The entire set of lines below should be copied exactly.

-- Exercise data --
---+---

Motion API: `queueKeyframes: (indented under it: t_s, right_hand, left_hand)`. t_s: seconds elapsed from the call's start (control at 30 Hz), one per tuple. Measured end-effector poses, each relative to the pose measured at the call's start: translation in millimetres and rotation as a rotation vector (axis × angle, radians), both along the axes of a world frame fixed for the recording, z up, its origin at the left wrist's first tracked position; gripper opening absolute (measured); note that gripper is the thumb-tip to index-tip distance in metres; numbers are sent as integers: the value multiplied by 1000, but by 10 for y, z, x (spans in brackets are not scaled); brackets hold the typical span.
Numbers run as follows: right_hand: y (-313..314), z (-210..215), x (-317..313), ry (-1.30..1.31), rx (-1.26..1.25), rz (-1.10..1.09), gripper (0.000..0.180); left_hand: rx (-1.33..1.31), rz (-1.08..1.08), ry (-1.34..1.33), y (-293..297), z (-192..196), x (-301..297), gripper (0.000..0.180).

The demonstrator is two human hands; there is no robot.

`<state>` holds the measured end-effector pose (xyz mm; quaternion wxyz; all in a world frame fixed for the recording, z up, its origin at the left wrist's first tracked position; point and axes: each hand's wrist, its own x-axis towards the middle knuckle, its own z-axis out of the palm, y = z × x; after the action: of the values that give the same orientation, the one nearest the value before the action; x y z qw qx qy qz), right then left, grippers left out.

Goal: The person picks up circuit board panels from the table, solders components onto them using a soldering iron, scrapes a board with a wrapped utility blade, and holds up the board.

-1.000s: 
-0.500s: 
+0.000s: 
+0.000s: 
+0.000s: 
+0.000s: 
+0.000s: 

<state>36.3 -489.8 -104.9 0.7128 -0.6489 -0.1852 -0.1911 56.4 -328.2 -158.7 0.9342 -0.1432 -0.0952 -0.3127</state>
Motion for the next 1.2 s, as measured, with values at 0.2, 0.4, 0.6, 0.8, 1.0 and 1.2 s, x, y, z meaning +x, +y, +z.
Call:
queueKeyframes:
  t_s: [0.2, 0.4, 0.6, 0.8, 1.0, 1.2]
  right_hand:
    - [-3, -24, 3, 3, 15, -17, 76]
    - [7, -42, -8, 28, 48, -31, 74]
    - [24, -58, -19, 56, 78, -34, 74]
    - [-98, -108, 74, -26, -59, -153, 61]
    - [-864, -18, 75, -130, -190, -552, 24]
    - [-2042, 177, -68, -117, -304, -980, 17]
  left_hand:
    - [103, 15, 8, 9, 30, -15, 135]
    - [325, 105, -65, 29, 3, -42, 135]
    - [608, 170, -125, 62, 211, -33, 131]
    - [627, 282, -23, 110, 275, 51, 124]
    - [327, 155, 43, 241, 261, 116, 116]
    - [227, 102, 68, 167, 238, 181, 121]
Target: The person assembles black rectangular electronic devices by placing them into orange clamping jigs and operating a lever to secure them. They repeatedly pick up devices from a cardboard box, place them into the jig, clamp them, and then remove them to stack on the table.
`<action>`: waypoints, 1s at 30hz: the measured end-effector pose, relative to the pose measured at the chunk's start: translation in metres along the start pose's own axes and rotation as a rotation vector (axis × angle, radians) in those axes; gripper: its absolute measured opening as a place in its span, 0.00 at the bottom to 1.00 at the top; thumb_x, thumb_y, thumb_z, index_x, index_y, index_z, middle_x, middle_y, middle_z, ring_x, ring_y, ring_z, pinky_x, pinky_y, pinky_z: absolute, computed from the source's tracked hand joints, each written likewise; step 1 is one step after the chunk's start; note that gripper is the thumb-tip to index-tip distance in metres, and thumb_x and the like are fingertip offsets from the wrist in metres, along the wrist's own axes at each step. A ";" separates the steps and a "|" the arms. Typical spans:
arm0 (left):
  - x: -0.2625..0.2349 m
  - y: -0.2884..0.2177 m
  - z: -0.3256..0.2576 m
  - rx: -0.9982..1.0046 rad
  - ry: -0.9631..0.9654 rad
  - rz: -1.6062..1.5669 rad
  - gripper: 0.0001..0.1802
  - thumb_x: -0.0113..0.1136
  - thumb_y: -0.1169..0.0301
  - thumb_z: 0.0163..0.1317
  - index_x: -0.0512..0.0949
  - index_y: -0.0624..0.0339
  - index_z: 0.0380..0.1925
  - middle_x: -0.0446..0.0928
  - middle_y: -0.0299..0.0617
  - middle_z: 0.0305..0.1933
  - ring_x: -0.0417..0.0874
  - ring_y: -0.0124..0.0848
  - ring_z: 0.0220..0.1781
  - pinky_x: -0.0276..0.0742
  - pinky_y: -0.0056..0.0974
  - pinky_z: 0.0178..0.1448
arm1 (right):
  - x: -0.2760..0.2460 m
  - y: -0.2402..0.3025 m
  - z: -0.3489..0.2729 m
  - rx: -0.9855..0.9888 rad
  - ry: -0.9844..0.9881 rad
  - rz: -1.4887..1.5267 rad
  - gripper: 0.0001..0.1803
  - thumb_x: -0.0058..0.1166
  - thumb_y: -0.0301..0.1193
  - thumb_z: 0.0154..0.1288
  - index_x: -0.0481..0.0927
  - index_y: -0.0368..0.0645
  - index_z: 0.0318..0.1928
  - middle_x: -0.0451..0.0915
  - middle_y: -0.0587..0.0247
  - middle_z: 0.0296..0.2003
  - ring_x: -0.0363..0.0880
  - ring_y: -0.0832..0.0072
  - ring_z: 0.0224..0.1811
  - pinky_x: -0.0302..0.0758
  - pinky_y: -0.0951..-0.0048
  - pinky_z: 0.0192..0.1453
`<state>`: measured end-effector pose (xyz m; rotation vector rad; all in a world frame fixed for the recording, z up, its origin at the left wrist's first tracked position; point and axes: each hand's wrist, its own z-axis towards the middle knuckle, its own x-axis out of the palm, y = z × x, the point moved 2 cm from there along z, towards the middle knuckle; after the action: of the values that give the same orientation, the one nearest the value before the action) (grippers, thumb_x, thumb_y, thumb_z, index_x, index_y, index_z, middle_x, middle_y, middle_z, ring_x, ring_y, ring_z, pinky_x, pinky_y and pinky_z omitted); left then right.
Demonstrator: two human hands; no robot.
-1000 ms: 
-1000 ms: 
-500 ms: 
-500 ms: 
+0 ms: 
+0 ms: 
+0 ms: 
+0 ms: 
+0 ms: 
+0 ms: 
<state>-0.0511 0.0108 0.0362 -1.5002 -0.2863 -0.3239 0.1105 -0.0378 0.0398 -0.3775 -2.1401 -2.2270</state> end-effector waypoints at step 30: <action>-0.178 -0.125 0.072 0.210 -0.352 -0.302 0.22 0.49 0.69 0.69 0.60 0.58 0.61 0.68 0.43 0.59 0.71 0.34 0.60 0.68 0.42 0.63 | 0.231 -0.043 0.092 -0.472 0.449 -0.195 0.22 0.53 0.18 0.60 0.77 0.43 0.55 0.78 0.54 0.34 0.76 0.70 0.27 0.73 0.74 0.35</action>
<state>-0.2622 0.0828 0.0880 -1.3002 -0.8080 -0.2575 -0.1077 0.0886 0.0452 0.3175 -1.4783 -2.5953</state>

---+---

-- Your solution --
Motion API: `queueKeyframes: (indented under it: t_s, right_hand, left_hand)`. t_s: seconds elapsed from the call's start (control at 30 Hz), one per tuple. Measured end-effector poses, each relative to the pose measured at the call's start: translation in millimetres and rotation as a rotation vector (axis × angle, radians), both along the axes of a world frame fixed for the recording, z up, its origin at the left wrist's first tracked position; gripper opening absolute (measured); note that gripper is the thumb-tip to index-tip distance in metres; numbers are sent as integers: the value multiplied by 1000, but by 10 for y, z, x (spans in brackets are not scaled); brackets hold the typical span.
Numbers run as follows: right_hand: y (-313..314), z (-210..215), x (-317..313), ry (-1.30..1.31), rx (-1.26..1.25), rz (-1.10..1.09), gripper (0.000..0.180); left_hand: rx (-1.33..1.31), rz (-1.08..1.08), ry (-1.34..1.33), y (-293..297), z (-192..196), x (-301..297), gripper (0.000..0.180).

The demonstrator is two human hands; there is no robot.

`<state>` holds the measured end-effector pose (xyz mm; quaternion wxyz; all in a world frame fixed for the recording, z up, its origin at the left wrist's first tracked position; point and axes: each hand's wrist, its own x-axis towards the middle knuckle, its own z-axis out of the palm, y = z × x; after the action: of the values that give the same orientation, the one nearest the value before the action; x y z qw qx qy qz), right then left, grippers left out.

Goal: The person picks up circuit board panels from the table, solders components onto them using a soldering iron, scrapes a board with a wrapped utility blade, and holds up the board.

-1.000s: 
-0.500s: 
+0.000s: 
+0.000s: 
+0.000s: 
+0.000s: 
+0.000s: 

<state>36.3 -489.8 -104.9 0.7128 -0.6489 -0.1852 -0.1911 56.4 -328.2 -158.7 0.9342 -0.1432 -0.0952 -0.3127</state>
Motion for the next 1.2 s, as measured, with values at 0.2, 0.4, 0.6, 0.8, 1.0 and 1.2 s, x, y, z meaning +x, +y, +z.
Call:
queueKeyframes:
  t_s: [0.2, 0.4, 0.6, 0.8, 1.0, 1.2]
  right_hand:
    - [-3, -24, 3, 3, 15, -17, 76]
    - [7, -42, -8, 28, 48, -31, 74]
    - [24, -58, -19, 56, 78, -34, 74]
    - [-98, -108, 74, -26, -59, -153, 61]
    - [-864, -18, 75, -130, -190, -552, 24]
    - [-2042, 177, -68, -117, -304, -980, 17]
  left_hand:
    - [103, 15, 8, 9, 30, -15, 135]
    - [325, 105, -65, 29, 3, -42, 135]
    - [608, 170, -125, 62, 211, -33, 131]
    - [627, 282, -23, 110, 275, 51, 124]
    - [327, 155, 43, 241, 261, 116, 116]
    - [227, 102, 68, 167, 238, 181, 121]
Target: The person assembles black rectangular electronic devices by placing them into orange clamping jigs and operating a lever to secure them. They repeatedly pick up devices from a cardboard box, place them into the jig, clamp them, and then remove them to stack on the table.
`<action>`: waypoints, 1s at 30hz: the measured end-effector pose, relative to the pose measured at the chunk's start: translation in metres along the start pose's own axes and rotation as a rotation vector (axis × angle, radians) in those axes; gripper: its absolute measured opening as a place in its span, 0.00 at the bottom to 1.00 at the top; thumb_x, thumb_y, thumb_z, index_x, index_y, index_z, middle_x, middle_y, middle_z, ring_x, ring_y, ring_z, pinky_x, pinky_y, pinky_z: absolute, computed from the source's tracked hand joints, each written likewise; step 1 is one step after the chunk's start; note that gripper is the thumb-tip to index-tip distance in metres, and thumb_x and the like are fingertip offsets from the wrist in metres, along the wrist's own axes at each step. A ";" separates the steps and a "|" the arms. Typical spans:
arm0 (left):
  - x: -0.2625..0.2349 m
  - y: -0.2884..0.2177 m
  - z: -0.3256..0.2576 m
  - rx: -0.9982..1.0046 rad
  - ry: -0.9631..0.9654 rad
  - rz: -1.6062..1.5669 rad
  - gripper: 0.0001..0.1802
  - thumb_x: -0.0113..0.1136
  - thumb_y: -0.1169..0.0301
  - thumb_z: 0.0163..0.1317
  - index_x: -0.0512..0.0949
  - index_y: -0.0624..0.0339
  - index_z: 0.0380..0.1925
  - middle_x: -0.0446..0.0928
  - middle_y: -0.0299..0.0617
  - middle_z: 0.0305..0.1933
  - ring_x: -0.0417..0.0874
  - ring_y: -0.0124..0.0848
  - ring_z: 0.0220..0.1781
  - pinky_x: -0.0276..0.0742
  - pinky_y: -0.0056..0.0974
  - pinky_z: 0.0178..0.1448
arm1 (right):
  - x: -0.2760..0.2460 m
  - y: -0.2402..0.3025 m
  - z: -0.3489..0.2729 m
  - rx: -0.9855..0.9888 rad
  - ry: -0.9844..0.9881 rad
  - rz: -1.4887..1.5267 rad
  - gripper: 0.0001..0.1803
  - thumb_x: -0.0058..0.1166
  - thumb_y: -0.0301..0.1193
  - thumb_z: 0.0154..0.1288
  - index_x: -0.0481..0.0927
  - index_y: -0.0368..0.0645
  - index_z: 0.0318..0.1928
  - middle_x: -0.0451..0.0915
  - middle_y: -0.0587..0.0247
  - middle_z: 0.0296..0.2003
  - ring_x: -0.0363..0.0880
  - ring_y: -0.0832..0.0072
  - ring_z: 0.0224..0.1811
  - pinky_x: -0.0302..0.0758
  - pinky_y: -0.0951..-0.0048
  - pinky_z: 0.0192..0.1453
`<state>`: measured end-effector pose (xyz m; rotation vector rad; all in a world frame fixed for the recording, z up, its origin at the left wrist's first tracked position; point and axes: each hand's wrist, its own z-axis towards the middle knuckle, its own x-axis out of the palm, y = z × x, the point moved 2 cm from there along z, towards the middle knuckle; after the action: of the values that give the same orientation, the one nearest the value before the action) (grippers, thumb_x, thumb_y, thumb_z, index_x, index_y, index_z, middle_x, middle_y, middle_z, ring_x, ring_y, ring_z, pinky_x, pinky_y and pinky_z omitted); left then right.
Demonstrator: two human hands; no robot.
-1000 ms: 
-1000 ms: 
-500 ms: 
-500 ms: 
+0 ms: 
+0 ms: 
+0 ms: 
+0 ms: 
+0 ms: 
+0 ms: 
<state>-0.0511 0.0108 0.0362 -1.5002 -0.2863 -0.3239 0.1105 -0.0378 0.0398 -0.3775 -2.1401 -2.2270</state> end-effector waypoints at step 30: <action>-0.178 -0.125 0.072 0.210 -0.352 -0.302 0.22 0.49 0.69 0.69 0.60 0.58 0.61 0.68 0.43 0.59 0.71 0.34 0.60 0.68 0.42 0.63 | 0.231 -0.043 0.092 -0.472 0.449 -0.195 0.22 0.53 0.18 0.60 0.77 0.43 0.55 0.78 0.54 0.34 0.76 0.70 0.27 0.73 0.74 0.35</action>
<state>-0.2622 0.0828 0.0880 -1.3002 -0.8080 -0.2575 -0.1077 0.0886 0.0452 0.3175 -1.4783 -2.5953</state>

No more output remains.